* _Your assignment_:
Where the line with "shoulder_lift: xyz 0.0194" appears below, start writing out lines exactly, and finish with the line with "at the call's", which is included; write out nothing else.

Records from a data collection
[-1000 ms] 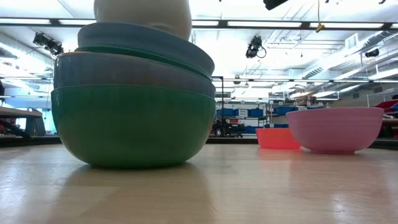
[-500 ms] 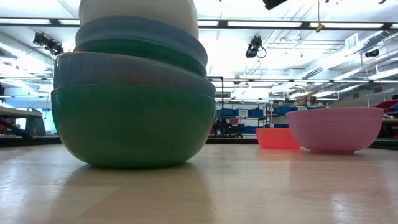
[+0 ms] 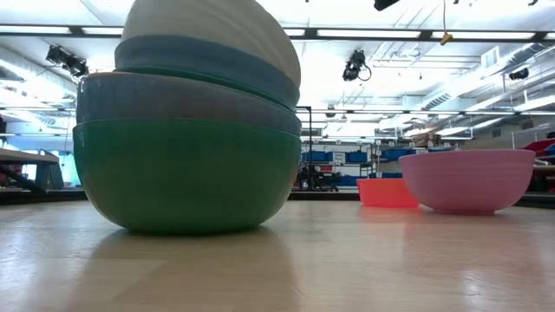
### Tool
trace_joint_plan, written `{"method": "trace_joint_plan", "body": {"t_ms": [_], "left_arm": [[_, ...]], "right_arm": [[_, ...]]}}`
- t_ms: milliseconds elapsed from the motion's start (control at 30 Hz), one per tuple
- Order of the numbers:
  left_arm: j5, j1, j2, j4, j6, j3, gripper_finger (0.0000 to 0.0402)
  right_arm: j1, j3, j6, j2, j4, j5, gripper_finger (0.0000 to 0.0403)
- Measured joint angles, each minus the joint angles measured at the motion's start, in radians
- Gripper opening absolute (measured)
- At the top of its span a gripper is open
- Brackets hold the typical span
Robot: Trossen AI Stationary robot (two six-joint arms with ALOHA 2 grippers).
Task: Nest bowls inside each other
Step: Stack the gray bowl on top of the the blue bowl
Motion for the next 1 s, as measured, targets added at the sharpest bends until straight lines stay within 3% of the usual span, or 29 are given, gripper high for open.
{"method": "trace_joint_plan", "body": {"t_ms": [133, 333, 1000], "left_arm": [[-0.013, 0.000, 0.000, -0.056, 0.009, 0.053, 0.0171], [-0.172, 0.001, -0.002, -0.219, 0.026, 0.119, 0.0195], [-0.071, -0.050, 0.000, -0.229, -0.128, 0.078, 0.0198]], "right_arm": [[0.000, 0.000, 0.023, 0.000, -0.036, -0.011, 0.0098], [-0.017, -0.001, 0.167, 0.000, -0.208, -0.075, 0.0098], [-0.005, -0.001, 0.234, 0.000, -0.242, -0.068, 0.0098]]}}
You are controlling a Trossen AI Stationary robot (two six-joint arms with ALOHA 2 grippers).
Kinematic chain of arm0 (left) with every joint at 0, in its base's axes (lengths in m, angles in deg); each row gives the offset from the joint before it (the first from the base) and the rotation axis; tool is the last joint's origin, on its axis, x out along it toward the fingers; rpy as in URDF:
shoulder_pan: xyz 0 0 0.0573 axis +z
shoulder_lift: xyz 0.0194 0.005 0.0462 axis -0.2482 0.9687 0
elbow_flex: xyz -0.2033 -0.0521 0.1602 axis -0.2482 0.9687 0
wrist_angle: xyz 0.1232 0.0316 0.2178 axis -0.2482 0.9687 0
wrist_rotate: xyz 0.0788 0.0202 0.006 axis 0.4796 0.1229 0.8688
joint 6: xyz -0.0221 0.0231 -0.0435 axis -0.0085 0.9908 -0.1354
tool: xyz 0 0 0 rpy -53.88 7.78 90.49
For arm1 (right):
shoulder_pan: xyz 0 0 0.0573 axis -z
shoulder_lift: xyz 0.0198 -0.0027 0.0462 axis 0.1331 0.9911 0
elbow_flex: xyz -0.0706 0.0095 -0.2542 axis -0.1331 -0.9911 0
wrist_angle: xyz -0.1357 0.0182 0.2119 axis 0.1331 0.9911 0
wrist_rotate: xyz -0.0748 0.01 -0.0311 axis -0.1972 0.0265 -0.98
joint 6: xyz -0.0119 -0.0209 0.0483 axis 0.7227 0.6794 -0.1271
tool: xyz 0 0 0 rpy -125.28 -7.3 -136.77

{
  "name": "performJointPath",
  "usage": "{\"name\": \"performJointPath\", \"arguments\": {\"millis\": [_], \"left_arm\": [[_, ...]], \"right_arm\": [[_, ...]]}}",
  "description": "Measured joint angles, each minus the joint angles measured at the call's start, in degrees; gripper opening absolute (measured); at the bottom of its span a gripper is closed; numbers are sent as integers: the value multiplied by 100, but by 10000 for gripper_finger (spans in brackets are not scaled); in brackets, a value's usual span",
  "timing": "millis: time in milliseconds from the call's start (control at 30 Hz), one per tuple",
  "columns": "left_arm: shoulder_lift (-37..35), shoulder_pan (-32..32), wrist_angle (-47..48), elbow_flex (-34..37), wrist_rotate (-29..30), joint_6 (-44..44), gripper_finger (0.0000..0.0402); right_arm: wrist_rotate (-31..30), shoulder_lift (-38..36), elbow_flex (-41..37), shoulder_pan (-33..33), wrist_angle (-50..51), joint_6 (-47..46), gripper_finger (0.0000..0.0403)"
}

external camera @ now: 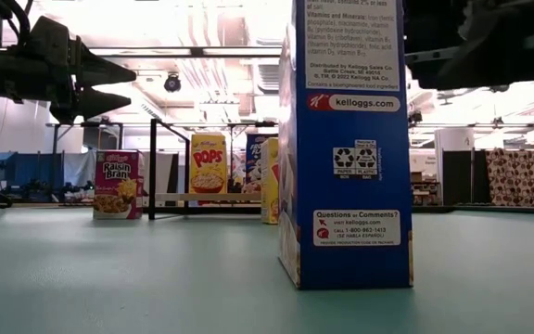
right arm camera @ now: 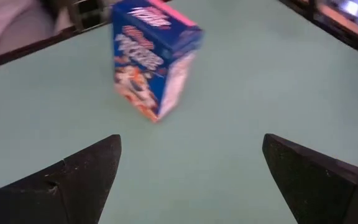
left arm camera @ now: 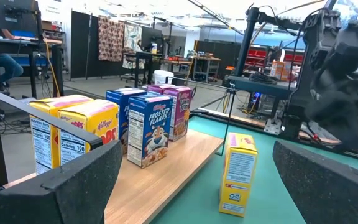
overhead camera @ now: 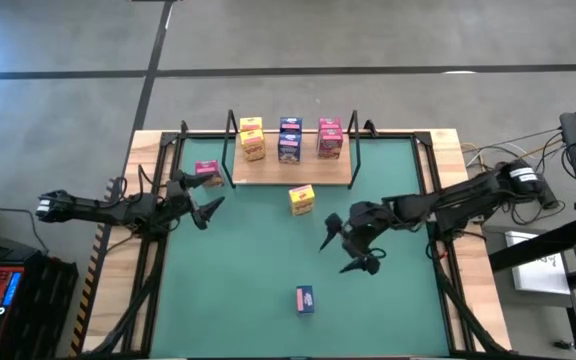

* _Exercise result_:
shoulder_lift: xyz 0.0194 0.005 0.0462 axis -0.2482 0.9687 0
elbow_flex: xyz -0.2033 -0.0521 0.1602 axis -0.2482 0.9687 0
wrist_angle: xyz 0.1232 0.0316 0.2178 axis -0.2482 0.9687 0
wrist_rotate: xyz 0.0788 0.0202 0.006 axis 0.4796 0.1229 0.8688
joint 6: xyz -0.0221 0.0231 -0.0435 axis -0.0085 0.9908 -0.1354
tool: xyz 0 0 0 rpy -53.88 7.78 90.49
For arm1 (right):
shoulder_pan: xyz 0 0 0.0573 axis -z
shoulder_lift: xyz 0.0198 -0.0027 0.0462 axis 0.1331 0.9911 0
elbow_flex: xyz -0.0706 0.0095 -0.2542 axis -0.1331 -0.9911 0
wrist_angle: xyz -0.1357 0.0182 0.2119 axis 0.1331 0.9911 0
wrist_rotate: xyz -0.0748 0.01 -0.0311 axis -0.1972 0.0265 -0.98
joint 6: xyz -0.0119 -0.0209 0.0483 axis 0.7227 0.6794 -0.1271
tool: xyz 0 0 0 rpy -125.28 -7.3 -136.77

{
  "name": "performJointPath",
  "usage": "{\"name\": \"performJointPath\", \"arguments\": {\"millis\": [_], \"left_arm\": [[_, ...]], \"right_arm\": [[_, ...]]}}",
  "description": "Measured joint angles, each minus the joint angles measured at the call's start, in degrees; gripper opening absolute (measured); at the bottom of its span a gripper is closed; numbers are sent as integers: the value multiplied by 100, but by 10000 for gripper_finger (spans in brackets are not scaled); in brackets, a value's usual span",

Work on this exercise is complete.